- Relator(a)
- Katia Magalhaes Arruda
- Órgão julgador
- 6ª Turma
- Data do julgamento
- 01/11/2023
- Data de publicação
- 10/11/2023
TST – Agravo 0020559-08.2016.5.04.0122, Rel. Katia Magalhaes Arruda, 6ª Turma, j. 01/11/2023, p. 10/11/2023
EMENTA: I - AGRAVO. AGRAVO DE INSTRUMENTO. RECURSO DE REVISTA. EXECUÇÃO. LEI Nº 13.467/2017. EXECUTADA. COMPETÊNCIA DA JUSTIÇA DO TRABALHO. EMPRESA EM RECUPERAÇÃO JUDICIAL. 1 - A decisão monocrática negou provimento ao agravo de instrumento, ficando prejudicada a análise da transcendência. 2 - Os argumentos da parte conseguem desconstituir os fundamentos da decisão monocrática. 3 - Agravo a que se dá provimento para seguir no exame do agravo de instrumento. II - AGRAVO DE INSTRUMENTO. RECURSO DE REVISTA. EXECUÇÃO. LEI Nº 13.467/2017. EXECUTADA. TRANSCENDÊNCIA COMPETÊNCIA DA JUSTIÇA DO TRABALHO. EMPRESA EM RECUPERAÇÃO JUDICIAL. Delimitação do acórdão recorrido : O TRT decidiu em consonância com o entendimento desta Corte Superior, segundo o qual, compete à Justiça do Trabalho julgar as ações trabalhistas ajuizadas contra empresa em recuperação judicial, até a apuração final do quantum debeatur. Assim, a competência da Justiça do Trabalho cessa com a apuração do crédito trabalhista, de forma que qualquer ato executório passa a ser de competência do Juízo de Falência. Nesse sentido, a Corte Regional registrou que: " Por outro lado, a competência da Justiça do Trabalho para execução de empresas em processo de recuperação judicial, é limitada às fases processuais de conhecimento e liquidação em relação aos créditos trabalhistas, que devem ser habilitados no juízo recuperacional, perante o qual deverão ser executados ". Não há transcendência política , pois não constatado o desrespeito à jurisprudência sumulada do Tribunal Superior do Trabalho ou do Supremo Tribunal Federal.

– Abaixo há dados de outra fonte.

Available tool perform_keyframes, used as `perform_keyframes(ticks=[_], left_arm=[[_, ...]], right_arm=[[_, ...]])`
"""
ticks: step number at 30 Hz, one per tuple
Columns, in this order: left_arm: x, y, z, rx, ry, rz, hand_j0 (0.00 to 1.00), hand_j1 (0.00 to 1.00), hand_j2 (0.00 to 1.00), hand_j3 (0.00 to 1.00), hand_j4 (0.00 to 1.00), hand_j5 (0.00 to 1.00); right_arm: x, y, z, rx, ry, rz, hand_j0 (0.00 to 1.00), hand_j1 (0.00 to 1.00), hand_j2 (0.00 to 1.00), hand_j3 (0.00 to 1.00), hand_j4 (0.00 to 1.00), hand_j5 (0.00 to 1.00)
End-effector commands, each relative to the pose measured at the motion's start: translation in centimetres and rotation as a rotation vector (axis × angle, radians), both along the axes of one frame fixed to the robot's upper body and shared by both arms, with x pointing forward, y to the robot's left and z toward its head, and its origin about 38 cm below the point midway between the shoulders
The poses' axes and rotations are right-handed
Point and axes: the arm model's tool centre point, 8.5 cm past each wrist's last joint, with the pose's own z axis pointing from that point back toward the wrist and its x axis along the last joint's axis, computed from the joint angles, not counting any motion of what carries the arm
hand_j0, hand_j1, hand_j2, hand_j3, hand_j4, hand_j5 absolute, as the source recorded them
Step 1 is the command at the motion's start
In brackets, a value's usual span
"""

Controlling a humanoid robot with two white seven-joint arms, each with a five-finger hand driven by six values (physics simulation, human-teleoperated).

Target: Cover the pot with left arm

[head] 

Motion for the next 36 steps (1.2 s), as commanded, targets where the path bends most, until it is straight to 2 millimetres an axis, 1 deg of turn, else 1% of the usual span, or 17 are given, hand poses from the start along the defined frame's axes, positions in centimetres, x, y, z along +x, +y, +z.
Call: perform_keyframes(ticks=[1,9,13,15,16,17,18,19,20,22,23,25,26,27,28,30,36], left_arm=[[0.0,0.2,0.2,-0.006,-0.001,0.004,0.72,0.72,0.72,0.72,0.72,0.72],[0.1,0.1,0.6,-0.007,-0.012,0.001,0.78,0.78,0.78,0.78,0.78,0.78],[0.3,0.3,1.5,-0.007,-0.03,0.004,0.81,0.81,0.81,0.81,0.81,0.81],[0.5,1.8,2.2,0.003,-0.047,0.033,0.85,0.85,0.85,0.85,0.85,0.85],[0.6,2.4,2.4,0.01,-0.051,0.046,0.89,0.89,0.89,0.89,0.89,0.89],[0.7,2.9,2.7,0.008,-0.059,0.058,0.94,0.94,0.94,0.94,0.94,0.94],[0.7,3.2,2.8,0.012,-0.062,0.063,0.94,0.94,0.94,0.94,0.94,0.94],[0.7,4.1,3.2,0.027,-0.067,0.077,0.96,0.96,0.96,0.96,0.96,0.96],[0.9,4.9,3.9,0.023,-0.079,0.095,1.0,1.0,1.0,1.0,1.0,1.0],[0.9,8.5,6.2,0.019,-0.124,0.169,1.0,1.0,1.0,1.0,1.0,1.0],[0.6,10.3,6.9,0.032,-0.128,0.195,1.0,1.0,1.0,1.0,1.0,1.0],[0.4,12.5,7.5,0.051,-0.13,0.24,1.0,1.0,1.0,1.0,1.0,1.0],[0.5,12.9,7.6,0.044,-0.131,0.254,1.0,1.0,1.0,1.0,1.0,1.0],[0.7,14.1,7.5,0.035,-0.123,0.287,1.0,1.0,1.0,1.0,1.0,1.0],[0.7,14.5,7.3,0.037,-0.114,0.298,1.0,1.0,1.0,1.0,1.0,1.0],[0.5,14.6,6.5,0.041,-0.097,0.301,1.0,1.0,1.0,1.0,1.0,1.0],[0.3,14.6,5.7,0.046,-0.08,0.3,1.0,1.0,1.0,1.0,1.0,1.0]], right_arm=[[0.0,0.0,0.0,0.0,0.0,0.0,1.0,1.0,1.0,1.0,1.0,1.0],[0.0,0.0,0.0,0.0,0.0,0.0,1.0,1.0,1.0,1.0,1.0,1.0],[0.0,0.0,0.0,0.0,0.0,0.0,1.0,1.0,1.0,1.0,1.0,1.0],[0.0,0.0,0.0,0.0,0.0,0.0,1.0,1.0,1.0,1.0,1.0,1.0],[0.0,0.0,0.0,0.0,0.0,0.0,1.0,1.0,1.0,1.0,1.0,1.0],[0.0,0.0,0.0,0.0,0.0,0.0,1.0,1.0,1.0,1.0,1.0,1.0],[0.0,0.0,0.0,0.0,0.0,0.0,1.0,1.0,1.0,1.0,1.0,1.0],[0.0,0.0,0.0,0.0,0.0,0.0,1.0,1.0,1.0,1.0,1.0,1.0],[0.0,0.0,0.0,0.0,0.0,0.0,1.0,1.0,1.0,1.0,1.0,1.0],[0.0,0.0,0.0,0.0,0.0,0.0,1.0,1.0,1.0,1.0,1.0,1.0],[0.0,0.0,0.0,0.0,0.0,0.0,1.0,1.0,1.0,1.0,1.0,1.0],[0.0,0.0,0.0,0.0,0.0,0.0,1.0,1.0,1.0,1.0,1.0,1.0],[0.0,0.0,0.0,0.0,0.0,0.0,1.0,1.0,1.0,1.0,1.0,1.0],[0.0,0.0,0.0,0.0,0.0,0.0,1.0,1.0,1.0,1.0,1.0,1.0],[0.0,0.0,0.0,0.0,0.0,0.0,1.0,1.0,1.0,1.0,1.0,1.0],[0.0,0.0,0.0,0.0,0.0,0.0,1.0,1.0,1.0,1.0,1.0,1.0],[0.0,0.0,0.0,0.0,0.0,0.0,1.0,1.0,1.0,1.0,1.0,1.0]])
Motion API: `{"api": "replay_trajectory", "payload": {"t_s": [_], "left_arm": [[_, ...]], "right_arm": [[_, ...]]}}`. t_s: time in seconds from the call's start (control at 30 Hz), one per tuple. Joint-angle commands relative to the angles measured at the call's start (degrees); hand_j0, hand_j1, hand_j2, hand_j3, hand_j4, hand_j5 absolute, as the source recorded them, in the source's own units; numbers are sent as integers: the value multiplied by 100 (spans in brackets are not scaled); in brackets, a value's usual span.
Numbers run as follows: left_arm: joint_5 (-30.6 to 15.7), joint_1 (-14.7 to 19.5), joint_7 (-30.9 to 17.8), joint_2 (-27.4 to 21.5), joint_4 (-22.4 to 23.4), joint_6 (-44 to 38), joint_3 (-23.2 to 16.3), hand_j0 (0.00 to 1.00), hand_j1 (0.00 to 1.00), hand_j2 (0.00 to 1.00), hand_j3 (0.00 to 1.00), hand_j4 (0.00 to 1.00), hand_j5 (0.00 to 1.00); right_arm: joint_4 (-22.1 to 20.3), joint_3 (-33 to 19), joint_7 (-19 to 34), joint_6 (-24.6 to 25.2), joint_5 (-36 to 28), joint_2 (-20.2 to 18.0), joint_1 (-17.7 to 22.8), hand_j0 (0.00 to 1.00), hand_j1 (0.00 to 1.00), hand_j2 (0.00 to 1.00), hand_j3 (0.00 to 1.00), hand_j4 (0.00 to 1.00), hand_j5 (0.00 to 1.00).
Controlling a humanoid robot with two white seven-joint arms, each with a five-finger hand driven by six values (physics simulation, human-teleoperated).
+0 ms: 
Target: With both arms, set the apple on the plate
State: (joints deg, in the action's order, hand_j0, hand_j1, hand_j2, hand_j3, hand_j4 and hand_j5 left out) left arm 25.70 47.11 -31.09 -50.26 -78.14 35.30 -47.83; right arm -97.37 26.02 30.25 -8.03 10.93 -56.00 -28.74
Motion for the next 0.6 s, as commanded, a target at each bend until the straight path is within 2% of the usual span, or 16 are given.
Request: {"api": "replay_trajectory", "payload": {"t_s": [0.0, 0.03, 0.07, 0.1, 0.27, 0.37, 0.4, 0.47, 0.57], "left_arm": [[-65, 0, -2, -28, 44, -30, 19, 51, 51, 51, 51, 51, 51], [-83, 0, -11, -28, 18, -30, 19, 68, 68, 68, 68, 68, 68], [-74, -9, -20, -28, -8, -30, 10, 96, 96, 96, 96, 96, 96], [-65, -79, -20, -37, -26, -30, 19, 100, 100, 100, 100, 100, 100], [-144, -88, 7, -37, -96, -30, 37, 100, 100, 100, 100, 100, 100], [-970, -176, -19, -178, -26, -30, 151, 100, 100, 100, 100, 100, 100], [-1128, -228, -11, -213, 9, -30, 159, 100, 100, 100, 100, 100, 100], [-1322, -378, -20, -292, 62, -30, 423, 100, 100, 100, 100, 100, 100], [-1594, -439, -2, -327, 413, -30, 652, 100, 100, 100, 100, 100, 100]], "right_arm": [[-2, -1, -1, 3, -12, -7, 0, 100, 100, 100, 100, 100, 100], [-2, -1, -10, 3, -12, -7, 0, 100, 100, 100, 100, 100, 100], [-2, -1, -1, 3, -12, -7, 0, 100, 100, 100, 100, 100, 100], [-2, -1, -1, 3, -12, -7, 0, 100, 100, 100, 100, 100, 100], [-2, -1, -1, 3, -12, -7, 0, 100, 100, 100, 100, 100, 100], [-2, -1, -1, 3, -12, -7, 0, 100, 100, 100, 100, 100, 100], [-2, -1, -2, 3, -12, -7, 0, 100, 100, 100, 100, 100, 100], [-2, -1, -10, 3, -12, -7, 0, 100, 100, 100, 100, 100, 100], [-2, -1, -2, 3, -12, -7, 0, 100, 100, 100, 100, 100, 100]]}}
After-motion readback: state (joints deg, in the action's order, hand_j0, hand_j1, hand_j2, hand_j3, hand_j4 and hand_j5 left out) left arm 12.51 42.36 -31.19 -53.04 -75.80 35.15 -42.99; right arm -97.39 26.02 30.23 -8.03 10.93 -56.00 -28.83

Não há transcendência social , pois não se trata de postulação, em recurso de reclamante, de direito social constitucionalmente assegurado. Não há transcendência jurídica , pois não se discute questão nova em torno de interpretação da legislação trabalhista. Não se reconhece a transcendência econômica quando, a despeito dos valores da causa e da condenação, não se constata a relevância do caso concreto, pois a tese do TRT é no mesmo sentido do entendimento desta Corte Superior, não havendo matéria de direito a ser uniformizada. Julgados. Não há outros indicadores de relevância no caso concreto (art. 896-A, § 1º, parte final, da CLT). Agravo de instrumento a que se nega provimento. (Tribunal Superior do Trabalho (6ª Turma). Acórdão: 0020559-08.2016.5.04.0122. Relator(a): KATIA MAGALHAES ARRUDA. Data de julgamento: 01/11/2023. Juntado aos autos em 10/11/2023.)